Mistral-7B-v0.3 has the following changes compared to
Mistral-7B-v0.2
Extended vocabulary to 32768
Installation
It is recommended to use
mistralai/Mistral-7B-v0.3
with
mistral-inference
. For HF transformers code snippets, please keep scrolling.
pip install mistral_inference
Download
from huggingface_hub import snapshot_download
from pathlib import Path
mistral_models_path = Path.home().joinpath('mistral_models', '7B-v0.3')
mistral_models_path.mkdir(parents=True, exist_ok=True)
snapshot_download(repo_id="mistralai/Mistral-7B-v0.3", allow_patterns=["params.json", "consolidated.safetensors", "tokenizer.model.v3"], local_dir=mistral_models_path)
Demo
After installing
mistral_inference
, a
mistral-demo
CLI command should be available in your environment.

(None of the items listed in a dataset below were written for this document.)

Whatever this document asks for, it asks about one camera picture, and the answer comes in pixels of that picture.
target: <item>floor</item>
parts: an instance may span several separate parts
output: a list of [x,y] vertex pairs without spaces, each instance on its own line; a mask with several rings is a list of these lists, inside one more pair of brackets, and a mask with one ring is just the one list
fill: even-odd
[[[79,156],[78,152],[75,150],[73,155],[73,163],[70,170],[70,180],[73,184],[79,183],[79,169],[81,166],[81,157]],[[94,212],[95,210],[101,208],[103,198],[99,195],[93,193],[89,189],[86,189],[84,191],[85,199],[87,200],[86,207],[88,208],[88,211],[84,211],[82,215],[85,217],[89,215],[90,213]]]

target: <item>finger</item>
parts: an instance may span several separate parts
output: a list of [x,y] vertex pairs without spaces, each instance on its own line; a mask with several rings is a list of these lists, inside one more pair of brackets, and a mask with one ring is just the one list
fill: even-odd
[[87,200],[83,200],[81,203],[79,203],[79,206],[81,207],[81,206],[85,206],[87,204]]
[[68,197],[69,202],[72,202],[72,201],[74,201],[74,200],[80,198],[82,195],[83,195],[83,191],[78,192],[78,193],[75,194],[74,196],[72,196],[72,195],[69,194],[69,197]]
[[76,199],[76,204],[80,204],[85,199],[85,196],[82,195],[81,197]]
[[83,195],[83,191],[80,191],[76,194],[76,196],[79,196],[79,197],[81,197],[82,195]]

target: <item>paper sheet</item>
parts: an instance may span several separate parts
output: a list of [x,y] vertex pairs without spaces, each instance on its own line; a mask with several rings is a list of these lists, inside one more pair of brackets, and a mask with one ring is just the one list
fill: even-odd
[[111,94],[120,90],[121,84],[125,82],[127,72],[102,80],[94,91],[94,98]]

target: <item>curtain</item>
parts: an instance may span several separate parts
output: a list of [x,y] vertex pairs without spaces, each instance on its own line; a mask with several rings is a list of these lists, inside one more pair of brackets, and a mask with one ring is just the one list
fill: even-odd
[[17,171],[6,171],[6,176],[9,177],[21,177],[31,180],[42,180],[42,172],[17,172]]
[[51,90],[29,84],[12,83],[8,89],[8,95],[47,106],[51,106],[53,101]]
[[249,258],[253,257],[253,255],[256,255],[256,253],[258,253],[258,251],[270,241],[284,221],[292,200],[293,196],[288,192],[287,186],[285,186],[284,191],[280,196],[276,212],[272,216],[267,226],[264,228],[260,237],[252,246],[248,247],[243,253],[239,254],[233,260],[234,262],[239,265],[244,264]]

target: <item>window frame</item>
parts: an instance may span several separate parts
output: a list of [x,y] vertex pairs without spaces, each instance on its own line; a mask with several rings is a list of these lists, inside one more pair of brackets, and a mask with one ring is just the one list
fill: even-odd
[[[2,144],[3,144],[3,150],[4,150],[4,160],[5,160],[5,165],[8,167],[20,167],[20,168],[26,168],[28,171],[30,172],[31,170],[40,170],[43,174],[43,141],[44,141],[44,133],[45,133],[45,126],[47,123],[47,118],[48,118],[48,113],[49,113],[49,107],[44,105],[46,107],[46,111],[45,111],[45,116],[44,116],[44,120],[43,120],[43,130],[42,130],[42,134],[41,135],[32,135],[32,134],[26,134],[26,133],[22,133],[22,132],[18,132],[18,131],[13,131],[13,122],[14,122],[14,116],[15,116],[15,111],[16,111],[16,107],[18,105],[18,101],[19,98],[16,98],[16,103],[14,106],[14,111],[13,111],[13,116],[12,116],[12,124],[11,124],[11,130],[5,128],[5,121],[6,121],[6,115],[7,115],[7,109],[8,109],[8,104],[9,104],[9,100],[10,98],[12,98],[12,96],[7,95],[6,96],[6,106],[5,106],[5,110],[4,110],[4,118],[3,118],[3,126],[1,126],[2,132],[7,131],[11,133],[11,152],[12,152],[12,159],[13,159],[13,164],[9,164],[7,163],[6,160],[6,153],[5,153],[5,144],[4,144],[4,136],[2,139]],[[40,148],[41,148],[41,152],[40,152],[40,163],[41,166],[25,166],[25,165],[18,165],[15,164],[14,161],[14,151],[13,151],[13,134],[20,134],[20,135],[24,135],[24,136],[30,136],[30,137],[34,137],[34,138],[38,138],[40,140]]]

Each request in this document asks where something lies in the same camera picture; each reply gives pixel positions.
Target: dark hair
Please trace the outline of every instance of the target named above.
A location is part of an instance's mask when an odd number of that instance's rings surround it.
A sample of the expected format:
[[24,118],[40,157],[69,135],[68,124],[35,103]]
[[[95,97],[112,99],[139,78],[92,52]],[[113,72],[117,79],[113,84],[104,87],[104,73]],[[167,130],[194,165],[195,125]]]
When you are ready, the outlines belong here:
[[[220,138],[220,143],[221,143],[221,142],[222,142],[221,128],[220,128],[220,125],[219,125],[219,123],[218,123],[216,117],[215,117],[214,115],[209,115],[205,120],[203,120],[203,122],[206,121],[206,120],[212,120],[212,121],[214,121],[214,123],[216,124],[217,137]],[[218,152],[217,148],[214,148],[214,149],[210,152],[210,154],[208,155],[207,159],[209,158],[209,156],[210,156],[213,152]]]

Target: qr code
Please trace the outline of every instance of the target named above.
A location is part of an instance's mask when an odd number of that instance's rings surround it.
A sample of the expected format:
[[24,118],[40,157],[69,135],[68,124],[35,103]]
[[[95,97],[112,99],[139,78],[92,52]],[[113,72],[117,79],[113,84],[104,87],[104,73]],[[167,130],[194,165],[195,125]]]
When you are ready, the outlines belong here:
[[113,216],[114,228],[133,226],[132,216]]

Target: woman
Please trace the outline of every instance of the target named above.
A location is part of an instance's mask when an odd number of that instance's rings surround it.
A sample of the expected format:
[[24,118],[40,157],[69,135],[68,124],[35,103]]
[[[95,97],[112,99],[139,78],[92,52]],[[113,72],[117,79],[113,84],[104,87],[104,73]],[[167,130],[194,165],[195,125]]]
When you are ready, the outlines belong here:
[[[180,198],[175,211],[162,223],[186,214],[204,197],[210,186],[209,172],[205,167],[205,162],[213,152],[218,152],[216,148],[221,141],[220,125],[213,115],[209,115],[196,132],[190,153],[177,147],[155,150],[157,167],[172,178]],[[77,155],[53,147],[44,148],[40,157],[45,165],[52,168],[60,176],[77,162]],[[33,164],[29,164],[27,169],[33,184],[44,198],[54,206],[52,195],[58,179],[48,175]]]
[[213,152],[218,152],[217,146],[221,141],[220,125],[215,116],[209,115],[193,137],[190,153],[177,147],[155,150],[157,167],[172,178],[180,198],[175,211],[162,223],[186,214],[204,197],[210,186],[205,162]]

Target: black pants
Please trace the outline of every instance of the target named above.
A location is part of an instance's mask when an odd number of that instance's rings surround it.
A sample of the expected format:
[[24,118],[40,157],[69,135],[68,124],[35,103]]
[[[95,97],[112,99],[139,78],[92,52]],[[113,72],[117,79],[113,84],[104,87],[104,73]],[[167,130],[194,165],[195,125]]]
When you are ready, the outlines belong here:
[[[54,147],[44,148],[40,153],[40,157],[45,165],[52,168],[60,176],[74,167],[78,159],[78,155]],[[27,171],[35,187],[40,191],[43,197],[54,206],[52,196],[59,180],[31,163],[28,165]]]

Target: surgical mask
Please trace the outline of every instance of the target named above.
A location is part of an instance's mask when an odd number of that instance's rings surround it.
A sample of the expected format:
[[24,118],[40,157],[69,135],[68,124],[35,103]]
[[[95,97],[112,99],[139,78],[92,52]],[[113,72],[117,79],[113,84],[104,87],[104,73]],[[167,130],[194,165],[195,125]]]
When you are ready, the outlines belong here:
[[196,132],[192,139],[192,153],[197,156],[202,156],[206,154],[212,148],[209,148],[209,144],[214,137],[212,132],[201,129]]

mistral-demo $HOME/mistral_models/7B-v0.3
Should give something along the following lines:
This is a test of the emergency broadcast system. This is only a test.

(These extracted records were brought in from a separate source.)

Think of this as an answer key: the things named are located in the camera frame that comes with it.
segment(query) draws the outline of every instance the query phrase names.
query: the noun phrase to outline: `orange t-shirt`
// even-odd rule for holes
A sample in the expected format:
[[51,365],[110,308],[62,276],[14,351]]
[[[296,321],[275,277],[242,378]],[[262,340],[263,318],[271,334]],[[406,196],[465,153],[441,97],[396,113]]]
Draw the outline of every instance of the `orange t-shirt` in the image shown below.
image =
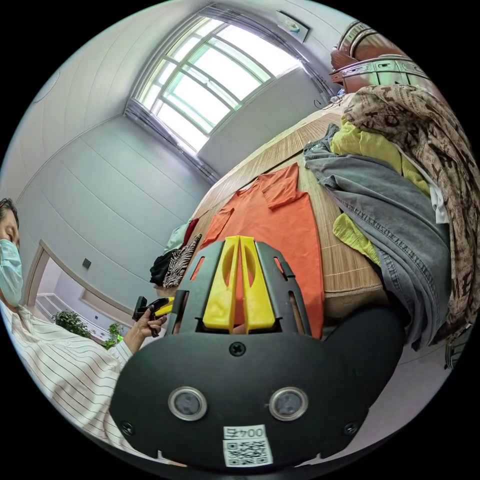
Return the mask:
[[[321,338],[324,282],[320,242],[310,197],[298,191],[297,163],[260,175],[248,190],[237,191],[213,217],[201,248],[243,235],[281,252],[300,287],[312,336]],[[235,324],[244,323],[242,269],[238,268]]]

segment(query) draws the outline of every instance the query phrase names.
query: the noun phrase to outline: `doorway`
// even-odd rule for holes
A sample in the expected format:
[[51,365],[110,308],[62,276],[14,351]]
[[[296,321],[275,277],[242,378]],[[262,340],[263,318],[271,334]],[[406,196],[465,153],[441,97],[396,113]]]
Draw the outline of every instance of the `doorway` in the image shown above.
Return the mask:
[[106,297],[73,273],[41,240],[30,268],[24,292],[32,314],[52,322],[59,312],[75,312],[90,331],[91,338],[102,344],[111,336],[109,326],[120,325],[125,335],[133,325],[132,311]]

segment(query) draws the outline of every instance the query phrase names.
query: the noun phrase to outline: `patterned scarf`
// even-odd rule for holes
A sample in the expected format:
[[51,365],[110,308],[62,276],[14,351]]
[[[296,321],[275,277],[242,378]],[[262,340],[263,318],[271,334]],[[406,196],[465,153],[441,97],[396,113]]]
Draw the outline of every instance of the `patterned scarf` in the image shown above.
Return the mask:
[[195,235],[190,243],[172,253],[168,270],[163,278],[164,289],[171,289],[180,285],[201,238],[201,233]]
[[422,88],[361,88],[344,111],[359,129],[381,134],[439,186],[450,220],[449,313],[434,342],[451,343],[480,310],[480,171],[454,113]]

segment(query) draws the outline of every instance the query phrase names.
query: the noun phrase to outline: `window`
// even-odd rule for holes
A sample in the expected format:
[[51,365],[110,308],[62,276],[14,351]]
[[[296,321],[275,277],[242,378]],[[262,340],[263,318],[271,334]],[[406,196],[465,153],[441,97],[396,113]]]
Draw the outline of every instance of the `window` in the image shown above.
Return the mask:
[[202,18],[161,57],[137,100],[198,152],[233,112],[299,66],[253,33]]

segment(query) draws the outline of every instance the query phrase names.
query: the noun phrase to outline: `ceiling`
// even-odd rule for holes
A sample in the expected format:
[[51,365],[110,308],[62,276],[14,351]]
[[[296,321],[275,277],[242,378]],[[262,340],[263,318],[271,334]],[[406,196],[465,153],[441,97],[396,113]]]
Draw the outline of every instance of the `ceiling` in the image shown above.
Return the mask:
[[30,105],[18,126],[3,163],[0,198],[17,201],[63,146],[121,115],[133,83],[158,43],[174,25],[207,4],[207,0],[174,0],[155,5],[111,26],[70,57],[59,75],[53,75],[53,81],[58,79],[51,90]]

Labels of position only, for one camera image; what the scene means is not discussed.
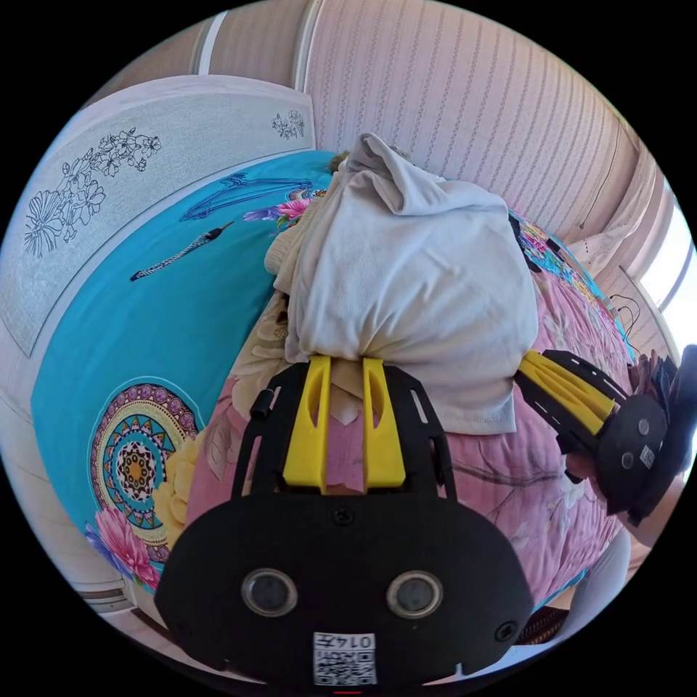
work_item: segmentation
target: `striped wallpaper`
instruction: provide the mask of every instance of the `striped wallpaper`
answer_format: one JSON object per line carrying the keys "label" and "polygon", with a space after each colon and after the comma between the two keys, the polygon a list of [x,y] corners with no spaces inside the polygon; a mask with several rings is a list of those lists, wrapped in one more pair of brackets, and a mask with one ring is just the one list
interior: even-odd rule
{"label": "striped wallpaper", "polygon": [[428,0],[324,0],[306,91],[317,146],[373,131],[573,242],[600,232],[637,150],[604,98],[551,53]]}

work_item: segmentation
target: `cable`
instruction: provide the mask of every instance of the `cable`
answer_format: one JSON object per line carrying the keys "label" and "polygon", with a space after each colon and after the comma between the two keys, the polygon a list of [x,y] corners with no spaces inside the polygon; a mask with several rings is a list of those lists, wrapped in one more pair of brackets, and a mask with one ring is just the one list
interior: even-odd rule
{"label": "cable", "polygon": [[641,305],[634,298],[628,298],[626,295],[622,295],[621,293],[615,293],[614,295],[610,296],[611,300],[613,300],[614,298],[622,298],[623,300],[631,300],[634,303],[634,305],[637,306],[637,316],[636,317],[634,317],[634,314],[626,305],[623,306],[623,307],[627,308],[629,310],[629,313],[632,315],[632,324],[629,327],[629,331],[626,332],[627,341],[629,341],[629,334],[632,332],[632,330],[634,329],[634,325],[639,321],[639,318],[641,317]]}
{"label": "cable", "polygon": [[611,295],[610,299],[612,300],[613,298],[622,298],[622,300],[631,300],[634,303],[634,305],[637,306],[637,317],[639,316],[639,314],[641,314],[641,305],[634,298],[629,298],[626,295],[622,295],[621,293],[615,293],[614,295]]}
{"label": "cable", "polygon": [[[632,317],[632,324],[629,326],[629,329],[627,329],[627,328],[624,326],[624,321],[622,320],[622,315],[620,315],[620,312],[621,312],[622,310],[627,310],[627,311],[629,311],[629,314],[630,314],[631,317]],[[624,330],[624,339],[625,339],[625,341],[629,344],[629,346],[630,346],[634,351],[636,351],[638,354],[641,353],[641,351],[639,351],[639,349],[638,349],[636,346],[634,346],[634,344],[632,344],[631,341],[629,341],[629,334],[631,333],[632,329],[634,329],[634,325],[636,324],[637,319],[639,319],[639,316],[637,315],[637,318],[635,319],[635,318],[634,318],[634,313],[632,312],[631,308],[630,308],[628,305],[623,305],[622,307],[618,307],[618,308],[617,308],[617,314],[618,314],[618,316],[619,316],[619,321],[620,321],[621,324],[622,324],[622,329]]]}

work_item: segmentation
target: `curtain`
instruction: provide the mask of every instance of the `curtain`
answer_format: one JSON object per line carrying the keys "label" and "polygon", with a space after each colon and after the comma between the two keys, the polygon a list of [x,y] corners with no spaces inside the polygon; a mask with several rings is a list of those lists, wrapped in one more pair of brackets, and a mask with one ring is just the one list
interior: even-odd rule
{"label": "curtain", "polygon": [[638,138],[635,139],[635,146],[639,151],[639,158],[634,176],[608,226],[602,232],[568,246],[593,277],[597,277],[608,265],[619,246],[630,235],[640,226],[650,224],[645,217],[657,179],[662,177],[653,156]]}

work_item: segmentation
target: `pink flower print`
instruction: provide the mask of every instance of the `pink flower print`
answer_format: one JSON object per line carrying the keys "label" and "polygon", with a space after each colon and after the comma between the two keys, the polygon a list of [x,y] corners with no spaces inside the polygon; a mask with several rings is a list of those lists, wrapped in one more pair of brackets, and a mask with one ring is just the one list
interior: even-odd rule
{"label": "pink flower print", "polygon": [[145,543],[136,536],[131,524],[116,508],[106,508],[94,515],[99,535],[113,555],[140,581],[155,590],[160,574],[150,564]]}
{"label": "pink flower print", "polygon": [[287,216],[288,220],[295,220],[299,218],[305,209],[310,205],[311,199],[309,198],[296,198],[293,201],[286,201],[278,206],[278,212],[282,216]]}

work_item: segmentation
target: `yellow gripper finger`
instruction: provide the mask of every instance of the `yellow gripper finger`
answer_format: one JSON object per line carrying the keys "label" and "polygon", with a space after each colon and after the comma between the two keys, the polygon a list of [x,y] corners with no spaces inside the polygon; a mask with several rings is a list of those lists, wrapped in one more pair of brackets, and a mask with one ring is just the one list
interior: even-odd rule
{"label": "yellow gripper finger", "polygon": [[[378,417],[374,423],[373,407]],[[399,444],[383,362],[363,359],[363,482],[370,489],[397,489],[404,483]]]}
{"label": "yellow gripper finger", "polygon": [[573,414],[593,436],[613,412],[612,399],[537,351],[528,351],[518,370]]}
{"label": "yellow gripper finger", "polygon": [[285,459],[288,486],[327,491],[331,358],[312,356]]}

If this were a real emergency, you would be told what to do.
This is a test
=====================
This is another test of the new blogging software. I’m not sure if I’m going to keep it or not. I’m not sure if I’m going to keep
=====================
This is a third test, mistral AI is very good at testing. 🙂
This is a third test, mistral AI is very good at testing. 🙂
This
=====================
Generate with
transformers
If you want to use Hugging Face
transformers
to generate text, you can do something like this.

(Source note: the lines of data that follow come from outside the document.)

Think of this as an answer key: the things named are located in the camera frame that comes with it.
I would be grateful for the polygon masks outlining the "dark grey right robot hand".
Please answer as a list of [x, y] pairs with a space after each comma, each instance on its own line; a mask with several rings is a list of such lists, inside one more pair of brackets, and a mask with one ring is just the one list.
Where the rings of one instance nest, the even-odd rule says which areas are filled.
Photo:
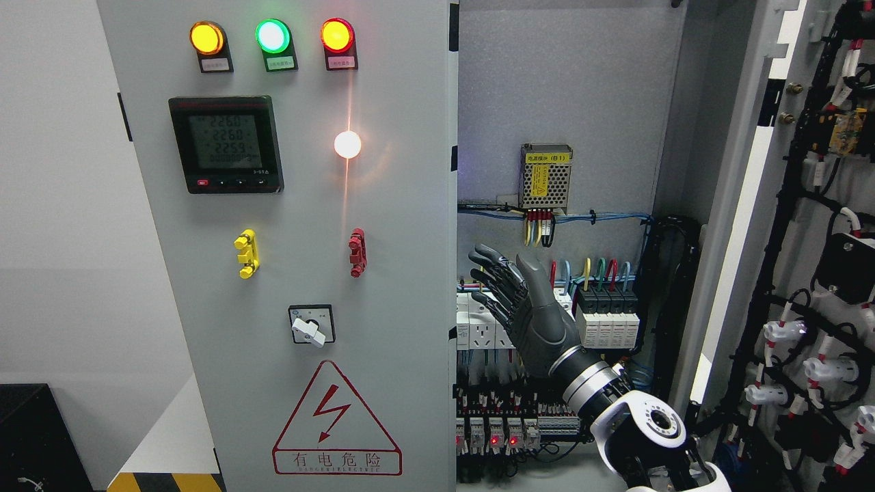
[[472, 270], [475, 280], [491, 295], [472, 293], [472, 298], [493, 314], [532, 377], [546, 378], [561, 356], [578, 346], [580, 339], [571, 315], [557, 303], [549, 272], [526, 252], [510, 261], [499, 251], [477, 244], [468, 254], [482, 271]]

from transformers import AutoModelForCausalLM, AutoTokenizer
model_id = "mistralai/Mistral-7B-v0.3"
tokenizer = AutoTokenizer.from_pretrained(model_id)
model = AutoModelForCausalLM.from_pretrained(model_id)
inputs = tokenizer("Hello my name is", return_tensors="pt")
outputs = model.generate(**inputs, max_new_tokens=20)
print(tokenizer.decode(outputs[0], skip_special_tokens=True))
Limitations
The Mistral 7B Instruct model is a quick demonstration that the base model can be easily fine-tuned to achieve compelling performance.
It does not have any moderation mechanisms. We're looking forward to engaging with the community on ways to
make the model finely respect guardrails, allowing for deployment in environments requiring moderated outputs.
The Mistral AI Team
Albert Jiang, Alexandre Sablayrolles, Alexis Tacnet, Antoine Roux, Arthur Mensch, Audrey Herblin-Stoop, Baptiste Bout, Baudouin de Monicault, Blanche Savary, Bam4d, Caroline Feldman, Devendra Singh Chaplot, Diego de las Casas, Eleonore Arcelin, Emma Bou Hanna, Etienne Metzger, Gianna Lengyel, Guillaume Bour, Guillaume Lample, Harizo Rajaona, Jean-Malo Delignon, Jia Li, Justus Murke, Louis Martin, Louis Ternon, Lucile Saulnier, Lélio Renard Lavaud, Margaret Jennings, Marie Pellat, Marie Torelli, Marie-Anne Lachaux, Nicolas Schuhl, Patrick von Platen, Pierre Stock, Sandeep Subramanian, Sophia Yang, Szymon Antoniak, Teven Le Scao, Thibaut Lavril, Timothée Lacroix, Théophile Gervet, Thomas Wang, Valera Nemychnikova, William El Sayed, William Marshall
Runs of MaziyarPanahi Mistral-7B-v0.3 on huggingface.co
5.9K
Total runs
-3
24-hour runs
58
3-day runs
105
7-day runs
-1.1K
30-day runs
More Information About Mistral-7B-v0.3 huggingface.co Model
Mistral-7B-v0.3 huggingface.co is an AI model on huggingface.co that provides Mistral-7B-v0.3's model effect (), which can be used instantly with this MaziyarPanahi Mistral-7B-v0.3 model. huggingface.co supports a free trial of the Mistral-7B-v0.3 model, and also provides paid use of the Mistral-7B-v0.3. Support call Mistral-7B-v0.3 model through api, including Node.js, Python, http.
Mistral-7B-v0.3 huggingface.co is an online trial and call api platform, which integrates Mistral-7B-v0.3's modeling effects, including api services, and provides a free online trial of Mistral-7B-v0.3, you can try Mistral-7B-v0.3 online for free by clicking the link below.
MaziyarPanahi Mistral-7B-v0.3 online free url in huggingface.co:
Mistral-7B-v0.3 is an open source model from GitHub that offers a free installation service, and any user can find Mistral-7B-v0.3 on GitHub to install. At the same time, huggingface.co provides the effect of Mistral-7B-v0.3 install, users can directly use Mistral-7B-v0.3 installed effect in huggingface.co for debugging and trial. It also supports api for free installation.